Tahapan Proses dan Dugaan Pidana
- Identifikasi Korban: Pada awal Oktober, proses identifikasi puluhan korban oleh Tim DVI (Disaster Victim Identification) masih berlangsung.
- Pemeriksaan Saksi: Polisi telah memanggil dan memeriksa belasan saksi, termasuk para pengurus pondok, pekerja konstruksi, dan pihak-pihak yang terlibat dalam perencanaan serta pengawasan pembangunan mushola tiga lantai tersebut.
- Dugaan Kelalaian: Dugaan awal menunjukkan bahwa tragedi ini dipicu oleh kegagalan konstruksi atau kelalaian dalam proses pembangunan. Penyidik tengah mendalami potensi pelanggaran terhadap Undang-Undang Bangunan Gedung.

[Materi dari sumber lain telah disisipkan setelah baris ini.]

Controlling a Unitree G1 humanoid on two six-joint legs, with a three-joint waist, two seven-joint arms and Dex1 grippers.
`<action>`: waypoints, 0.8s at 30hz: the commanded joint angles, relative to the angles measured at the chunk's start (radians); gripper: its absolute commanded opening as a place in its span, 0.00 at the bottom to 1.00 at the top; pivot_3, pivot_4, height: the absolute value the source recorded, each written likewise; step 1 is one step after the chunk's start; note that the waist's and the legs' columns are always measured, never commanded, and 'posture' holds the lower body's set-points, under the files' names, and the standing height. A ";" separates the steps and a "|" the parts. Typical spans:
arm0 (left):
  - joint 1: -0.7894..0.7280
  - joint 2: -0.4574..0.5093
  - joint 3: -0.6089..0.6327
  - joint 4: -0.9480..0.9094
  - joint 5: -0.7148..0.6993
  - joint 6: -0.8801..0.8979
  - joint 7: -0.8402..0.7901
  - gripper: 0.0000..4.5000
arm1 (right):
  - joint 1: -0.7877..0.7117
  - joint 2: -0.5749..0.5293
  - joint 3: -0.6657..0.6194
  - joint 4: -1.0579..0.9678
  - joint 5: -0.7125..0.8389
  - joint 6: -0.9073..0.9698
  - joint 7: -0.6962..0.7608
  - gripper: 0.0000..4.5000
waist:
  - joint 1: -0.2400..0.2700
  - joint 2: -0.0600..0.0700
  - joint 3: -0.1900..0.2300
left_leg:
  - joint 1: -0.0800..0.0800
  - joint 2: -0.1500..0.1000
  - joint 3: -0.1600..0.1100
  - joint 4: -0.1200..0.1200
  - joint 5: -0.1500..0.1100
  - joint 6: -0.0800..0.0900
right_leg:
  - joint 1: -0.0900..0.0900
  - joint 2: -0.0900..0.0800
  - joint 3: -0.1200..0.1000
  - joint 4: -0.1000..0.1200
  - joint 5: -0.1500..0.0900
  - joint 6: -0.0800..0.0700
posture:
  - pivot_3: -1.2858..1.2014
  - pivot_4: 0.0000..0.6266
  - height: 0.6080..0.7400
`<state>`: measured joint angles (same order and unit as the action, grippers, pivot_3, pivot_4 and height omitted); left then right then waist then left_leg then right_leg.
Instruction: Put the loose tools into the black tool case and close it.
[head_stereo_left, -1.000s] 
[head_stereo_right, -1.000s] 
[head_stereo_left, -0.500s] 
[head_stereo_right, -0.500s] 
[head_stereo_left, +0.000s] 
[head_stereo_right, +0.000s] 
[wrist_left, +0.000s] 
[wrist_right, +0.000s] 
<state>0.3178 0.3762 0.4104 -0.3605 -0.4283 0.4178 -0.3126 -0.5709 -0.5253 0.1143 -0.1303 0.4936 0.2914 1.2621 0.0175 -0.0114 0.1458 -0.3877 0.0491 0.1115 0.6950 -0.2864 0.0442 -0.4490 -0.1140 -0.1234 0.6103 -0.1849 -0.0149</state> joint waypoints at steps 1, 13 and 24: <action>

- Pasal yang Diterapkan: Pihak kepolisian berpotensi menerapkan pasal-pasal dalam Kitab Undang-Undang Hukum Pidana (KUHP) terkait kelalaian yang menyebabkan hilangnya nyawa (Pasal 359 KUHP), di mana ancaman hukumannya bisa mencapai lima tahun penjara.
Tragedi ini menjadi ujian bagi aparat penegak hukum untuk memastikan bahwa pembangunan fasilitas umum, termasuk di lingkungan pendidikan, memenuhi standar keselamatan demi mencegah terulangnya kejadian serupa.